• _Work to complete_
Every line of the entries below from the one containing "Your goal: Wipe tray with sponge" to the one containing "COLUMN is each", both ends included, must be written out exactly. No other line belongs in the answer.

=== Section Start ===

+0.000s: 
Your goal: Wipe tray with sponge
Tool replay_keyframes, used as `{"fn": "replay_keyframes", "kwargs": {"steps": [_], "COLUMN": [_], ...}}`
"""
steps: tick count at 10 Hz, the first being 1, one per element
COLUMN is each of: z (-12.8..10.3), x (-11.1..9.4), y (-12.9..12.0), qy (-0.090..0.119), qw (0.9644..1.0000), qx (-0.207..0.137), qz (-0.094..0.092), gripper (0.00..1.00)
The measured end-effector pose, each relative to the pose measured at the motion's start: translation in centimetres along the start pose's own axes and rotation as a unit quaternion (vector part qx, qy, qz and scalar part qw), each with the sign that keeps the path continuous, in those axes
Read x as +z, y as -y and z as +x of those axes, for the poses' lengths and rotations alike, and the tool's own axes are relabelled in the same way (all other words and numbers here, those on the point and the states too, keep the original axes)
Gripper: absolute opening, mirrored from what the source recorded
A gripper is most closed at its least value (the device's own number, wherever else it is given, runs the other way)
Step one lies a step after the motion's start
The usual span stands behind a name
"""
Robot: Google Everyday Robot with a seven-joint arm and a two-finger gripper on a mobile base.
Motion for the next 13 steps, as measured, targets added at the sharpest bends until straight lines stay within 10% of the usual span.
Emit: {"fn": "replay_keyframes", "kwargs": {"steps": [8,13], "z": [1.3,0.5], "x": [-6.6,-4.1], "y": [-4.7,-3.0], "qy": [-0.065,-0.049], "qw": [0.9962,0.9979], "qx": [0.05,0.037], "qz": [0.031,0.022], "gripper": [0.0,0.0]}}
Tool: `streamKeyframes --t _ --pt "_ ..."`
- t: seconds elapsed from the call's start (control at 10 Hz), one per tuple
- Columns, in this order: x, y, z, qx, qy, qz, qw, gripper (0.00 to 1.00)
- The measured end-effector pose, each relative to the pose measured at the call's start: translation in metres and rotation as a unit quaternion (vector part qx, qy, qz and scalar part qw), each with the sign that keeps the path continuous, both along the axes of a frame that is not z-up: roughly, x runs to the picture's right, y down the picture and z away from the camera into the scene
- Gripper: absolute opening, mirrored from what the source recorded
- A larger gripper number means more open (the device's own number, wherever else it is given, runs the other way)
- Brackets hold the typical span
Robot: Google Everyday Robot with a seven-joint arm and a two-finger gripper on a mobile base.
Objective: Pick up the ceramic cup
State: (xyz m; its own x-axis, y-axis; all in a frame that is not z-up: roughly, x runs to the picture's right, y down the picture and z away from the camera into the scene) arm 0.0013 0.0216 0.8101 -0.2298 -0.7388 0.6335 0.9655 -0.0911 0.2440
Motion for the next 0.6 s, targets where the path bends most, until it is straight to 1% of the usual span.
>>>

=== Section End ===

• _Task result_
Your goal: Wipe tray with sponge
Tool replay_keyframes, used as `{"fn": "replay_keyframes", "kwargs": {"steps": [_], "COLUMN": [_], ...}}`
"""
steps: tick count at 10 Hz, the first being 1, one per element
COLUMN is each of: z (-12.8..10.3), x (-11.1..9.4), y (-12.9..12.0), qy (-0.090..0.119), qw (0.9644..1.0000), qx (-0.207..0.137), qz (-0.094..0.092), gripper (0.00..1.00)

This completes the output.